Em comunicado enviado a O SETUBALENSE no final da reunião de câmara desta quarta-feira, os vereadores do PS acrescentam que “a solução mais equilibrada seria limitar a marina à frente de rio compreendida entre o edifício dos pilotos/ICNF e a lota, libertando para fruição da população toda a frente do Cais 3 e do jardim da beira-mar”.
Sobre o hotel, que além dos 15 pisos à superfície terá mais dois subterrâneos, num total de 17 andares, os socialistas mostram-se frontalmente contra. “Esta proposta é mais do que uma barreira, é uma aberração, um verdadeiro atentado urbanístico que descaracteriza a frente ribeirinha e a cidade”, afirmam os vereadores rosa.

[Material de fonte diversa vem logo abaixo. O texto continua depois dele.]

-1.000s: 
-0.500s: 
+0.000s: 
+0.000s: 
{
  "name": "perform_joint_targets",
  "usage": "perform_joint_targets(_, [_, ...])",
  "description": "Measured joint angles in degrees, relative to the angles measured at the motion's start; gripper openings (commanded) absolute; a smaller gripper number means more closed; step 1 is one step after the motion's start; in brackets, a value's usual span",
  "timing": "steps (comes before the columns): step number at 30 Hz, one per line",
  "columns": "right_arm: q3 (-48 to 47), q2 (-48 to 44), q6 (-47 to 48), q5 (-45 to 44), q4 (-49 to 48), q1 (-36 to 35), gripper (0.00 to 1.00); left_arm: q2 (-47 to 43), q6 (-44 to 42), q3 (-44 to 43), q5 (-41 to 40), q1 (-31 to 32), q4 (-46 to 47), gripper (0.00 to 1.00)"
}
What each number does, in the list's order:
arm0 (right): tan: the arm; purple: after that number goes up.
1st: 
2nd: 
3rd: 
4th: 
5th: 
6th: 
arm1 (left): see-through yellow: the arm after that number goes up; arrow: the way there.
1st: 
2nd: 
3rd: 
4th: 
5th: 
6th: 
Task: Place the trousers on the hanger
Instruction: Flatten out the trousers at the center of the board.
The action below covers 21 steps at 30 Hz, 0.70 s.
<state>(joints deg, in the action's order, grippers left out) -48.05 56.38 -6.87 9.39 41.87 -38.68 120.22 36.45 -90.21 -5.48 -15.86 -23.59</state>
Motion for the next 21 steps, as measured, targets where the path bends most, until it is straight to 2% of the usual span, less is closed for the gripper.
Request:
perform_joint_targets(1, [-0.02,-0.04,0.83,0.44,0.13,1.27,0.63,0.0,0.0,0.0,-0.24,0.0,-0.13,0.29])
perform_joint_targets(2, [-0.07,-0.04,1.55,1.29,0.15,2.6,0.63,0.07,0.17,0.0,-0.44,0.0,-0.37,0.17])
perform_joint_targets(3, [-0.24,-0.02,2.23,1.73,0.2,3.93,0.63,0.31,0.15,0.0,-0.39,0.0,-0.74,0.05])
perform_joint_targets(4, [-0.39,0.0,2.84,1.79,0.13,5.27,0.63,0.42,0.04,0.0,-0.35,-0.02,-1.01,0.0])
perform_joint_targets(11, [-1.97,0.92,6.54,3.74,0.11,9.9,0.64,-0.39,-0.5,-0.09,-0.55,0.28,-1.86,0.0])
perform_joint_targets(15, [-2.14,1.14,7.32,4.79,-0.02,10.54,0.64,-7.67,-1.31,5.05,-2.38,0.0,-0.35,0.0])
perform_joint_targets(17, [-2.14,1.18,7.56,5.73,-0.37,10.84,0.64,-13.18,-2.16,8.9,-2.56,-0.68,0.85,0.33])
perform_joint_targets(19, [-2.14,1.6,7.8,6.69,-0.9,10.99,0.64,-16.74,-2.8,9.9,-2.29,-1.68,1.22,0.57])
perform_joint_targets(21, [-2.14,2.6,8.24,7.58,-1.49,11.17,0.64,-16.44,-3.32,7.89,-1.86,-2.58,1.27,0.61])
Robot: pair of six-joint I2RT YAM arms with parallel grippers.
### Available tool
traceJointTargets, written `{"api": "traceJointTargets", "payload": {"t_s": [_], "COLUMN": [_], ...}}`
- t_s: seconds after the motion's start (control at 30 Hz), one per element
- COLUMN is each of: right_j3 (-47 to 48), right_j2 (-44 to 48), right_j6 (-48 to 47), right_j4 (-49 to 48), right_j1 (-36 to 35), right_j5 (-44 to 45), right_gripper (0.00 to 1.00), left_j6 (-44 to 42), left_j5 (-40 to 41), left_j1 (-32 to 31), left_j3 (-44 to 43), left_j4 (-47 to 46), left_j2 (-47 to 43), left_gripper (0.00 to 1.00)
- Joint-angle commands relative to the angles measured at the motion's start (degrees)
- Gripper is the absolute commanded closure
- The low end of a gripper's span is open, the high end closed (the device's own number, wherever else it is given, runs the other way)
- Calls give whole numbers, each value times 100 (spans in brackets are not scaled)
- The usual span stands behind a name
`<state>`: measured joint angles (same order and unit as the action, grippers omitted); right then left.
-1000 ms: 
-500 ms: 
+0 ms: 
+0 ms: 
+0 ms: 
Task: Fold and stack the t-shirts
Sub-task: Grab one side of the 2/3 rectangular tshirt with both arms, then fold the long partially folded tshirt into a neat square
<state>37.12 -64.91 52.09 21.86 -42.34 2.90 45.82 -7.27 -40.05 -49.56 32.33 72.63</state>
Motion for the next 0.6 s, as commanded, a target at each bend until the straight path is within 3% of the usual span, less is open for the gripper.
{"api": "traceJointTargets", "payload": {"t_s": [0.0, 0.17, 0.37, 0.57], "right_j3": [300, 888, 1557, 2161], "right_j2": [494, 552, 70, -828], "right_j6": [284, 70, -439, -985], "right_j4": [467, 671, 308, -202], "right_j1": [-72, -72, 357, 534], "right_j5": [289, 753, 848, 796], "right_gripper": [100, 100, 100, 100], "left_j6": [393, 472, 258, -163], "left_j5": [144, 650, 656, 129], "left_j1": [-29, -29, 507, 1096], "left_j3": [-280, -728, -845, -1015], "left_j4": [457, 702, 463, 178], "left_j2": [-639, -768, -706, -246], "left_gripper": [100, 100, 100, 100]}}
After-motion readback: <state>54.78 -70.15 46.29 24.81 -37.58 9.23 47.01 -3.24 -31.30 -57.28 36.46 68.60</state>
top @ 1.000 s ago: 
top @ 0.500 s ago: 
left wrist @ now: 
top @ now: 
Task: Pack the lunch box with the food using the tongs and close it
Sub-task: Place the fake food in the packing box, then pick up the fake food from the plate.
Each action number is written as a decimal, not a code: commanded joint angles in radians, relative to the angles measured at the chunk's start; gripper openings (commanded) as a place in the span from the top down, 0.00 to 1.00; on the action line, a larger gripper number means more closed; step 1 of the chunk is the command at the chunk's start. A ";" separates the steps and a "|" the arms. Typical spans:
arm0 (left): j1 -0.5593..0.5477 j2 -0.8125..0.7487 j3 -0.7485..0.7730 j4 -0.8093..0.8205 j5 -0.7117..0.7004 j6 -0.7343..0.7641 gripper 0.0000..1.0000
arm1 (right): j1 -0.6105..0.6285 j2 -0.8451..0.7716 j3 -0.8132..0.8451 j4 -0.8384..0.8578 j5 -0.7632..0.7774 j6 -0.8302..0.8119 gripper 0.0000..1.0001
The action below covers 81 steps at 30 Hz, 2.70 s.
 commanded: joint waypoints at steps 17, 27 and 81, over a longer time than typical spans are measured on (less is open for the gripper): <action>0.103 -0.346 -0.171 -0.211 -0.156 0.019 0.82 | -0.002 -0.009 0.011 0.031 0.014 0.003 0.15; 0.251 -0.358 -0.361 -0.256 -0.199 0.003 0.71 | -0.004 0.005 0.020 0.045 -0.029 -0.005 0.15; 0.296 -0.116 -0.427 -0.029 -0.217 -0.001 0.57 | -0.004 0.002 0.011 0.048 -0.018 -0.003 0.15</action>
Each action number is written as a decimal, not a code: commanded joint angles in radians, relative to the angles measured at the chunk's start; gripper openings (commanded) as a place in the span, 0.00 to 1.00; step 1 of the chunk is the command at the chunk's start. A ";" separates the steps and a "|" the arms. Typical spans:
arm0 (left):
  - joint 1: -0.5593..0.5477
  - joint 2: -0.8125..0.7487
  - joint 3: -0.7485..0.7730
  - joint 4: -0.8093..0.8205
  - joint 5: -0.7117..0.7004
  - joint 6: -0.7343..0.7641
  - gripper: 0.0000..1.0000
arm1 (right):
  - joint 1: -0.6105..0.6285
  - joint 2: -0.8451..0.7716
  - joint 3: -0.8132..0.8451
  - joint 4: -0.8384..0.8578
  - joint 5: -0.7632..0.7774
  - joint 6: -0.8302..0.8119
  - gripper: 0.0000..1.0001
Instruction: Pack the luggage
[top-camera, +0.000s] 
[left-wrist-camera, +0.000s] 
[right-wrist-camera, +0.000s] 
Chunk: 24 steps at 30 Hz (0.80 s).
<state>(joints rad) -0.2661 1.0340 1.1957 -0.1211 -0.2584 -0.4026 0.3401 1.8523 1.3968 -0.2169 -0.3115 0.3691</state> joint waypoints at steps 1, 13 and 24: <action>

Apesar das criticas aos projecto, os eleitos do PS querem uma marina em Setúbal, uma infra-estrutura que classificam como transformadora “não só da frente ribeirinha e de toda a sua envolvente urbanística, mas também do tecido económico da cidade” porque “permitirá também a criação de novas empresas e de postos de trabalho especializados, e enquanto nova centralidade deste território, irá
necessariamente impulsionar a revitalização do centro histórico”.
“A criação de uma marina é um desejo antigo da cidade e dos setubalenses, mais do
que uma ambição, é uma necessidade”, afirmam os vereadores do PS.